When I look back to the 4 years I was working with the National Team it feels good. I came and brought in a vision towards the future of Dutch Basketball. We worked step by step forward with very good and professional coaching and staff. We changed the atmosphere around the National Team and the way players were looking at the National Team. A process we started in 2008 and every time I came over to visit the Netherlands we made it more professional. Unfortunately, at one day the federation cut the head of this process and took the complete Dutch Basketball years back. I think it even went further back than the moment we started in 2008. It is really too bad!
Is there a difference in the basketball culture between the Netherlands and Israel?
There is no difference between Dutch and Israeli culture of basketball at young age, but there is a different approach to the game. In Israel there are a lot more professional trainers and coaches in comparison to the Netherlands. In Israel also more professional coaches are working on a youth level developing young kids. The young kids in Israel do put more effort in it and work harder and that is probably the biggest difference between the Netherlands and Israel.
Does the difference in culture or mentality affects you as a coach, or do you always coach in the same way?

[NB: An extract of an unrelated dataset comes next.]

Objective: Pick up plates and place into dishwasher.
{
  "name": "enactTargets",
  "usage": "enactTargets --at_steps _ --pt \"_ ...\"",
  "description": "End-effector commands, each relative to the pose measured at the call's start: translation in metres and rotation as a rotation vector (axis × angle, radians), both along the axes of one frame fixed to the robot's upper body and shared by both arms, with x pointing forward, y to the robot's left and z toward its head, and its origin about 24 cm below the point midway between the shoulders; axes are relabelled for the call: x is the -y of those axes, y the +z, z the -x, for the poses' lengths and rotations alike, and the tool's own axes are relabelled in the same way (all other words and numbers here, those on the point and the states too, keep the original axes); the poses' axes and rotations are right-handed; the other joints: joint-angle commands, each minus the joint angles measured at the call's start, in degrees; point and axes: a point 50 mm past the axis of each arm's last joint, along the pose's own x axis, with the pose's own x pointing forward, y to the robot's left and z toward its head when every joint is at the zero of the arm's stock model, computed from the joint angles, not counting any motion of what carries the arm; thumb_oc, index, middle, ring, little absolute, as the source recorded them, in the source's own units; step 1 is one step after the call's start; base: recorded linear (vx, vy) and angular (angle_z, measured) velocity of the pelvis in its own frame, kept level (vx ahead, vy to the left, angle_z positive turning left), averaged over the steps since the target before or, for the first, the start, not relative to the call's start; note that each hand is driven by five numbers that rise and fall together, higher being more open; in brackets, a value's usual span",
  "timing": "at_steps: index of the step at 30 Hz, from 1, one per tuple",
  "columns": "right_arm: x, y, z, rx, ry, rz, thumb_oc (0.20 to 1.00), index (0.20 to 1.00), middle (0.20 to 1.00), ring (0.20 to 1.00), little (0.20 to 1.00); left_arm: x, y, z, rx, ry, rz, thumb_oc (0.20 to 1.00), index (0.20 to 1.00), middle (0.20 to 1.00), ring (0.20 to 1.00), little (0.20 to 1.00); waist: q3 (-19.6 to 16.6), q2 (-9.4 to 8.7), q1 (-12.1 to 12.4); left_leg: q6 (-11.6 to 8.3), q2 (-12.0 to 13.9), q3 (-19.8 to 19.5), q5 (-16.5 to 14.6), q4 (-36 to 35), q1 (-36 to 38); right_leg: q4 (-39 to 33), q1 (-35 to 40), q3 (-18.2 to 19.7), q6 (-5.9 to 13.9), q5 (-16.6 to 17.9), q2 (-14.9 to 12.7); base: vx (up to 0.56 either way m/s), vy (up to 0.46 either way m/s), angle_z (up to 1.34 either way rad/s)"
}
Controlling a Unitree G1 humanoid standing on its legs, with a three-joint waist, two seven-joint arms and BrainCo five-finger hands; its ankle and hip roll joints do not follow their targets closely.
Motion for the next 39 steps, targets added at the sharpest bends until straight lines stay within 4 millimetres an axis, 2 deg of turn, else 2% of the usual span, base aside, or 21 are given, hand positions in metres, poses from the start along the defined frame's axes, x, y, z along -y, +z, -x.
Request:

I have only one coaching style. It doesn’t matter if it is a Dutch, Israeli, or a team from anywhere else. You always approach the game with a professional mind-set. The difference in culture does not affect my style of coaching. When I came to Holland we changed the environment around the team. With Tanja Sarenac, we hired the best physical trainer in northern Europe, we started to practice fulltime, we played practice games against better European countries, after every practice we made sure a good meal was available, we just wanted everything around the team to be more professional. By changing the environment, I did not have to change my coaching style. I think we also changed the way the basketball federation NBB should look towards the National Team.
You were nominated to become the National team’s head coach by your good friend Arik Shivek. How is he doing?
Arik won the Israeli Championship two years ago with a small club named Rishon Lezion when he was surprising all the big clubs like Maccabi Tel Aviv and Hapoel Jerusalem. Arik is an excellent coach with a lot of experience and he succeeded in Israel, Holland and Belgium. Last year he took over the coaching position at Maccabi Tel Aviv 3 days before they started the play-offs. An impossible mission, but coaching Maccabi Tel Aviv is something no coach in Israel would decline. He lost in the semi-finals of the final four because he didn’t have enough time to develop the team into the right direction. This year he is coaching the first division team of Herziliya. We have a good connection and relationship which started almost 30 years ago when we coached together the Israeli Women U20 team to the silver medal at the European Championship. I think I didn’t let him down after he recommended me to be the National Team coach in the Netherlands and I showed it was a good recommendation from him, because I think we did a good job in those 4 years developing Dutch basketball.
Will we ever see you in the position of head coach of a team again?
If I will be asked I will never say no immediately, but I am very busy at the moment with the young kids developing them. I enjoy this and have a lot of satisfaction from the joy of the kids. If a club or national team will ask me as a General Manager I will seriously consider this opportunity and return to Senior Men basketball.